(Beginning of SOURCE DATA)

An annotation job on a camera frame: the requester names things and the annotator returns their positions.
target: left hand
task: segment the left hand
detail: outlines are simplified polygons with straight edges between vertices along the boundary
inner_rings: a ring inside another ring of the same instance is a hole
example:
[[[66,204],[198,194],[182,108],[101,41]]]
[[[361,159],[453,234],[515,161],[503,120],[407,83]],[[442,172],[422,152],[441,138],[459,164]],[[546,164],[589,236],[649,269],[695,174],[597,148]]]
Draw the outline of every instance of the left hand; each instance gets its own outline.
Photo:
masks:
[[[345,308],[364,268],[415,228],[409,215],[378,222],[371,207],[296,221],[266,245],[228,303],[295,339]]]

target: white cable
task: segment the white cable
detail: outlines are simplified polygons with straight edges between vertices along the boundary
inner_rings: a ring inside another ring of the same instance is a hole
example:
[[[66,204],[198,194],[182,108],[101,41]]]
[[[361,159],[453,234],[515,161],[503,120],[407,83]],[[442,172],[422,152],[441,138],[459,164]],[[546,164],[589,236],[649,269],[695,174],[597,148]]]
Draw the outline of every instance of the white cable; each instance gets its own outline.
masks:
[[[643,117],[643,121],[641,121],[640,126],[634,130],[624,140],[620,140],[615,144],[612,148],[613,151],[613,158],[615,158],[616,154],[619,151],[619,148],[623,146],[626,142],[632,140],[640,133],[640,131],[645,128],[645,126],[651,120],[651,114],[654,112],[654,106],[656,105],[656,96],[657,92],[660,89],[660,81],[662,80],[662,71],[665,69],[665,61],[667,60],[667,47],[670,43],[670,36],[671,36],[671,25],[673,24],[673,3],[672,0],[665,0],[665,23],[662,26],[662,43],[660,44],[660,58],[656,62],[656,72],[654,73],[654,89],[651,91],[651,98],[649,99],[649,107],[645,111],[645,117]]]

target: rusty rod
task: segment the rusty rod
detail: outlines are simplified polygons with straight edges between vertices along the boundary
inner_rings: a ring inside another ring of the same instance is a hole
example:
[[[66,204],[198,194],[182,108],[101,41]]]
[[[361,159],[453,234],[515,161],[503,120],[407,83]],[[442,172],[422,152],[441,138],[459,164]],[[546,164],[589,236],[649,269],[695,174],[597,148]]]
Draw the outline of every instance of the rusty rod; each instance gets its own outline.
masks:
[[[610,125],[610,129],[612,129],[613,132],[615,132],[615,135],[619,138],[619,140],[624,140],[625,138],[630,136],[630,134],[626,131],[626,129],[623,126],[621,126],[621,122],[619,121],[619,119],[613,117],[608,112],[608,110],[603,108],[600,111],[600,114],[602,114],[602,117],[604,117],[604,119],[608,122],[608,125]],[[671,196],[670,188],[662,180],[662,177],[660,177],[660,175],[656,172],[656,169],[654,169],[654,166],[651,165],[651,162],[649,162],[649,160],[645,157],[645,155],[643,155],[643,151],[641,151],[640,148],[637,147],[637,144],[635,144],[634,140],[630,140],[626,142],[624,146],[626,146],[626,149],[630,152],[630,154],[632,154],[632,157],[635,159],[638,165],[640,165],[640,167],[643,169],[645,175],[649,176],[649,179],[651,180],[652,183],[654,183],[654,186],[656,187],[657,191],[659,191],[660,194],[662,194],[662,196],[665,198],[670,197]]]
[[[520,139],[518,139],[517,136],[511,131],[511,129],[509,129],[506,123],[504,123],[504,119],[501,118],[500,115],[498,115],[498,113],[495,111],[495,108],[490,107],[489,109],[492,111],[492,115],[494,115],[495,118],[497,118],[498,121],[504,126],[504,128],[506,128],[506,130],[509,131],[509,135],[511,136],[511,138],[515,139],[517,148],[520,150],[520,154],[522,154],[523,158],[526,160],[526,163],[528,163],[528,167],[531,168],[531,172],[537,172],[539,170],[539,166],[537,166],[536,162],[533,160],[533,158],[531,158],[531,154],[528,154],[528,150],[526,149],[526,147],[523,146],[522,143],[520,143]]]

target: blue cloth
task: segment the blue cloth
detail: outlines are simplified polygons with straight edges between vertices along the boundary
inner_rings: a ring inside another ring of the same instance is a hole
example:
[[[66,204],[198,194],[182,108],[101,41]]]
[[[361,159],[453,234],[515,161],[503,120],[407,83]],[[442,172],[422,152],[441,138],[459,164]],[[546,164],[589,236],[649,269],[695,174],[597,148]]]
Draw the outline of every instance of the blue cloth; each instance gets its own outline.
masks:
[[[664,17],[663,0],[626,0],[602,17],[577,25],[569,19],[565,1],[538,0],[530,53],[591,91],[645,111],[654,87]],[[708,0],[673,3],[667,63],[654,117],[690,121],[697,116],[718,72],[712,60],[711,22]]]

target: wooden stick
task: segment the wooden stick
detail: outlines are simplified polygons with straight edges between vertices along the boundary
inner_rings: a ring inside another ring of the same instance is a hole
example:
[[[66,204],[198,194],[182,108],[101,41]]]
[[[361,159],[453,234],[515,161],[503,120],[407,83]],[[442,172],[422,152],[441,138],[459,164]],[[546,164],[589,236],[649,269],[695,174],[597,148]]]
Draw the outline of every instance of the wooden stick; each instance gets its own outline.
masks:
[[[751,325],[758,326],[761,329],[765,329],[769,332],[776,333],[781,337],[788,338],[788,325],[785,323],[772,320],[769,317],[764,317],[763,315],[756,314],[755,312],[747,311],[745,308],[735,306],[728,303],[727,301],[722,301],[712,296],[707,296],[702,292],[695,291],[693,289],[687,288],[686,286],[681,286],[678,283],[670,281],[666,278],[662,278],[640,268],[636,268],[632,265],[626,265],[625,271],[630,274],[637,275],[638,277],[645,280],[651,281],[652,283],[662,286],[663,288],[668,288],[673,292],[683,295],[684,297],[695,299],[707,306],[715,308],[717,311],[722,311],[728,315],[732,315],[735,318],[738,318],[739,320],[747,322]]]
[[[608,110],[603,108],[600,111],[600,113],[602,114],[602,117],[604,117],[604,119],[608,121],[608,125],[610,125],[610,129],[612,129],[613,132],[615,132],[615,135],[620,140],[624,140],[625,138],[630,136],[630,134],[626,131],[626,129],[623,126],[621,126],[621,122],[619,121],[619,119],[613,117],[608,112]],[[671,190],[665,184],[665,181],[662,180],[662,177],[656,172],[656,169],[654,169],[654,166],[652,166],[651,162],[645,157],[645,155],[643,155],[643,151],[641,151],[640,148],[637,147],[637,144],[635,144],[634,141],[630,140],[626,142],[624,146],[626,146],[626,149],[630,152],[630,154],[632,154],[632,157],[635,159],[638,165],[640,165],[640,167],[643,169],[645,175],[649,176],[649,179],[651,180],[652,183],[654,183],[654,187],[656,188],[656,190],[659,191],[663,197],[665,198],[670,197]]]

(End of SOURCE DATA)

→ REQUIREMENT: Retype the listing exactly. Leave nothing out.

→ SOLUTION TO THIS PROBLEM:
An annotation job on a camera frame: the requester names things and the annotator returns their positions.
target: left hand
task: segment the left hand
detail: outlines are simplified polygons with straight edges between vertices along the boundary
inner_rings: a ring inside another ring of the same instance is a hole
example:
[[[66,204],[198,194],[182,108],[101,41]]]
[[[361,159],[453,234],[515,161],[503,120],[407,83]],[[442,172],[422,152],[441,138],[459,164]],[[546,164],[589,236],[649,269],[695,174],[597,148]]]
Draw the outline of every instance of the left hand; each instance gets its own outline.
Photo:
masks:
[[[345,308],[364,268],[415,228],[409,215],[378,222],[371,207],[296,221],[266,245],[228,303],[295,339]]]

target: white cable
task: segment the white cable
detail: outlines are simplified polygons with straight edges between vertices along the boundary
inner_rings: a ring inside another ring of the same instance is a hole
example:
[[[66,204],[198,194],[182,108],[101,41]]]
[[[361,159],[453,234],[515,161],[503,120],[407,83]],[[442,172],[422,152],[441,138],[459,164]],[[546,164],[589,236],[649,269],[695,174],[597,148]]]
Draw the outline of every instance of the white cable; each instance gets its own outline.
masks:
[[[643,117],[643,121],[641,121],[640,126],[634,130],[624,140],[620,140],[615,144],[612,148],[613,151],[613,158],[615,158],[616,154],[619,151],[619,148],[623,146],[626,142],[632,140],[640,133],[640,131],[645,128],[645,126],[651,120],[651,114],[654,112],[654,106],[656,105],[656,96],[657,92],[660,89],[660,81],[662,80],[662,71],[665,69],[665,61],[667,60],[667,47],[670,43],[670,36],[671,36],[671,25],[673,24],[673,3],[672,0],[665,0],[665,23],[662,26],[662,43],[660,44],[660,58],[656,62],[656,72],[654,73],[654,89],[651,91],[651,98],[649,99],[649,107],[645,111],[645,117]]]

target: rusty rod
task: segment the rusty rod
detail: outlines are simplified polygons with straight edges between vertices along the boundary
inner_rings: a ring inside another ring of the same instance is a hole
example:
[[[66,204],[198,194],[182,108],[101,41]]]
[[[361,159],[453,234],[515,161],[503,120],[407,83]],[[442,172],[422,152],[441,138],[459,164]],[[546,164],[589,236],[649,269],[695,174],[597,148]]]
Draw the outline of every instance of the rusty rod; each instance gets its own outline.
masks:
[[[610,125],[610,129],[612,129],[613,132],[615,132],[615,135],[619,138],[619,140],[624,140],[625,138],[630,136],[630,134],[626,131],[626,129],[623,126],[621,126],[621,122],[619,121],[619,119],[613,117],[608,112],[608,110],[603,108],[600,111],[600,114],[602,114],[602,117],[604,117],[604,119],[608,122],[608,125]],[[671,196],[670,188],[662,180],[662,177],[660,177],[660,175],[656,172],[656,169],[654,169],[654,166],[651,165],[651,162],[649,162],[649,160],[645,157],[645,155],[643,155],[643,151],[641,151],[640,148],[637,147],[637,144],[635,144],[634,140],[630,140],[626,142],[624,146],[626,146],[626,149],[630,152],[630,154],[632,154],[632,157],[635,159],[638,165],[640,165],[640,167],[643,169],[645,175],[649,176],[649,179],[651,180],[652,183],[654,183],[654,186],[656,187],[657,191],[659,191],[660,194],[662,194],[662,196],[665,198],[670,197]]]
[[[520,139],[518,139],[517,136],[511,131],[511,129],[509,129],[506,123],[504,123],[504,119],[501,118],[500,115],[498,115],[498,113],[495,111],[495,108],[490,107],[489,109],[492,111],[492,115],[494,115],[495,118],[497,118],[498,121],[504,126],[504,128],[506,128],[506,130],[509,131],[509,135],[511,136],[511,138],[515,139],[517,148],[520,150],[520,154],[522,154],[523,158],[526,160],[526,163],[528,163],[528,167],[531,168],[531,172],[537,172],[539,170],[539,166],[537,166],[536,162],[533,160],[533,158],[531,158],[531,154],[528,154],[528,150],[526,149],[526,147],[523,146],[522,143],[520,143]]]

target: blue cloth
task: segment the blue cloth
detail: outlines are simplified polygons with straight edges between vertices along the boundary
inner_rings: a ring inside another ring of the same instance is a hole
example:
[[[66,204],[198,194],[182,108],[101,41]]]
[[[361,159],[453,234],[515,161],[503,120],[407,83]],[[442,172],[422,152],[441,138],[459,164]],[[546,164],[589,236],[649,269],[695,174],[597,148]]]
Draw the outline of every instance of the blue cloth; each instance gets its own outline.
masks:
[[[664,17],[663,0],[626,0],[602,17],[577,25],[569,19],[565,1],[538,0],[530,53],[591,91],[645,111],[654,87]],[[708,0],[673,3],[667,63],[654,117],[690,121],[697,116],[718,72],[712,60],[711,22]]]

target: wooden stick
task: segment the wooden stick
detail: outlines are simplified polygons with straight edges between vertices along the boundary
inner_rings: a ring inside another ring of the same instance is a hole
example:
[[[66,204],[198,194],[182,108],[101,41]]]
[[[361,159],[453,234],[515,161],[503,120],[407,83]],[[442,172],[422,152],[441,138],[459,164]],[[546,164],[589,236],[649,269],[695,174],[597,148]]]
Draw the outline of every instance of the wooden stick; each instance gets its own outline.
masks:
[[[751,325],[758,326],[761,329],[765,329],[769,332],[776,333],[781,337],[788,338],[788,325],[785,323],[772,320],[769,317],[764,317],[763,315],[756,314],[755,312],[747,311],[745,308],[735,306],[728,303],[727,301],[722,301],[712,296],[707,296],[702,292],[695,291],[693,289],[687,288],[686,286],[681,286],[678,283],[670,281],[666,278],[662,278],[640,268],[636,268],[632,265],[626,265],[625,271],[630,274],[637,275],[638,277],[645,280],[651,281],[652,283],[662,286],[663,288],[668,288],[673,292],[683,295],[684,297],[695,299],[707,306],[715,308],[717,311],[722,311],[728,315],[732,315],[735,318],[738,318],[739,320],[747,322]]]
[[[608,110],[603,108],[600,111],[600,113],[602,114],[602,117],[604,117],[604,119],[608,121],[608,125],[610,125],[610,129],[612,129],[613,132],[615,132],[615,135],[620,140],[624,140],[625,138],[630,136],[630,134],[626,131],[626,129],[623,126],[621,126],[621,122],[619,121],[619,119],[613,117],[608,112]],[[671,190],[665,184],[665,181],[662,180],[662,177],[656,172],[656,169],[654,169],[654,166],[652,166],[651,162],[645,157],[645,155],[643,155],[643,151],[641,151],[640,148],[637,147],[637,144],[635,144],[634,141],[630,140],[626,142],[624,146],[626,146],[626,149],[630,152],[630,154],[632,154],[632,157],[635,159],[638,165],[640,165],[640,167],[643,169],[645,175],[649,176],[649,179],[651,180],[652,183],[654,183],[654,187],[656,188],[656,190],[659,191],[663,197],[665,198],[670,197]]]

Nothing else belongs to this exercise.